Each line of the material below is to be given again exactly.

------------------------------------

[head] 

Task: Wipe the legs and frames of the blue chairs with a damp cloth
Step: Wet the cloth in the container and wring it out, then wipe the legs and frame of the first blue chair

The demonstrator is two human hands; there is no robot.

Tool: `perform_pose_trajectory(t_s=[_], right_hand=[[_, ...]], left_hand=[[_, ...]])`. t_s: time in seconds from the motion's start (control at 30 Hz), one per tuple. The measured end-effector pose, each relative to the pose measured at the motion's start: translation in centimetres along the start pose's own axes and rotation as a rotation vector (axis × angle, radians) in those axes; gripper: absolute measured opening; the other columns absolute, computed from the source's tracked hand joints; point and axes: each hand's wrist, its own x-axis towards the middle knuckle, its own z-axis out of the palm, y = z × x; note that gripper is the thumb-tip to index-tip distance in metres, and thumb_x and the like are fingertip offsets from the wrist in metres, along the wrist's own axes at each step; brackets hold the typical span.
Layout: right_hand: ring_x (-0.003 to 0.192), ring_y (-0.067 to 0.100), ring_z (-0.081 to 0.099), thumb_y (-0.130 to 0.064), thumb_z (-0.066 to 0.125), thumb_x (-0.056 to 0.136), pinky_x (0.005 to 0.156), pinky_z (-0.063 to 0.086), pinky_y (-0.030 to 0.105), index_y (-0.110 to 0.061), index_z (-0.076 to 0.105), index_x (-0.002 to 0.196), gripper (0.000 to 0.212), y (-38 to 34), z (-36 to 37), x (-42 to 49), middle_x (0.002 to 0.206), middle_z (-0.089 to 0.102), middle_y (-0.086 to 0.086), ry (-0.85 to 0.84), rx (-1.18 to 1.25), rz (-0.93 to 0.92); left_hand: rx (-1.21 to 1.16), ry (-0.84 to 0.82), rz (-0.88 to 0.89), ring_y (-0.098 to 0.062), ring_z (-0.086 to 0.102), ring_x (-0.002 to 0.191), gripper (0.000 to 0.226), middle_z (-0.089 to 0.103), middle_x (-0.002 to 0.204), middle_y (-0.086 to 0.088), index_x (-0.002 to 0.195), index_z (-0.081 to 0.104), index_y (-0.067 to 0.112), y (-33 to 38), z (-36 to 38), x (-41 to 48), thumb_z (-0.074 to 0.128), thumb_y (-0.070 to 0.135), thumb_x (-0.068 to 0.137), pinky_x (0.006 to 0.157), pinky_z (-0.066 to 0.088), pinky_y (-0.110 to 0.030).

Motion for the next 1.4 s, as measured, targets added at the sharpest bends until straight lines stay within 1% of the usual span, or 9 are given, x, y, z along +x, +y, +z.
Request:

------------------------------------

● **Written solution**
[head] 

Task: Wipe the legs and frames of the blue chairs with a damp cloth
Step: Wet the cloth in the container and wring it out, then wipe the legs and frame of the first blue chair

The demonstrator is two human hands; there is no robot.

Tool: `perform_pose_trajectory(t_s=[_], right_hand=[[_, ...]], left_hand=[[_, ...]])`. t_s: time in seconds from the motion's start (control at 30 Hz), one per tuple. The measured end-effector pose, each relative to the pose measured at the motion's start: translation in centimetres along the start pose's own axes and rotation as a rotation vector (axis × angle, radians) in those axes; gripper: absolute measured opening; the other columns absolute, computed from the source's tracked hand joints; point and axes: each hand's wrist, its own x-axis towards the middle knuckle, its own z-axis out of the palm, y = z × x; note that gripper is the thumb-tip to index-tip distance in metres, and thumb_x and the like are fingertip offsets from the wrist in metres, along the wrist's own axes at each step; brackets hold the typical span.
Layout: right_hand: ring_x (-0.003 to 0.192), ring_y (-0.067 to 0.100), ring_z (-0.081 to 0.099), thumb_y (-0.130 to 0.064), thumb_z (-0.066 to 0.125), thumb_x (-0.056 to 0.136), pinky_x (0.005 to 0.156), pinky_z (-0.063 to 0.086), pinky_y (-0.030 to 0.105), index_y (-0.110 to 0.061), index_z (-0.076 to 0.105), index_x (-0.002 to 0.196), gripper (0.000 to 0.212), y (-38 to 34), z (-36 to 37), x (-42 to 49), middle_x (0.002 to 0.206), middle_z (-0.089 to 0.102), middle_y (-0.086 to 0.086), ry (-0.85 to 0.84), rx (-1.18 to 1.25), rz (-0.93 to 0.92); left_hand: rx (-1.21 to 1.16), ry (-0.84 to 0.82), rz (-0.88 to 0.89), ring_y (-0.098 to 0.062), ring_z (-0.086 to 0.102), ring_x (-0.002 to 0.191), gripper (0.000 to 0.226), middle_z (-0.089 to 0.103), middle_x (-0.002 to 0.204), middle_y (-0.086 to 0.088), index_x (-0.002 to 0.195), index_z (-0.081 to 0.104), index_y (-0.067 to 0.112), y (-33 to 38), z (-36 to 38), x (-41 to 48), thumb_z (-0.074 to 0.128), thumb_y (-0.070 to 0.135), thumb_x (-0.068 to 0.137), pinky_x (0.006 to 0.157), pinky_z (-0.066 to 0.088), pinky_y (-0.110 to 0.030).

Motion for the next 1.4 s, as measured, targets added at the sharpest bends until straight lines stay within 1% of the usual span, or 9 are given, x, y, z along +x, +y, +z.
Request:

Response complete; there is no more output.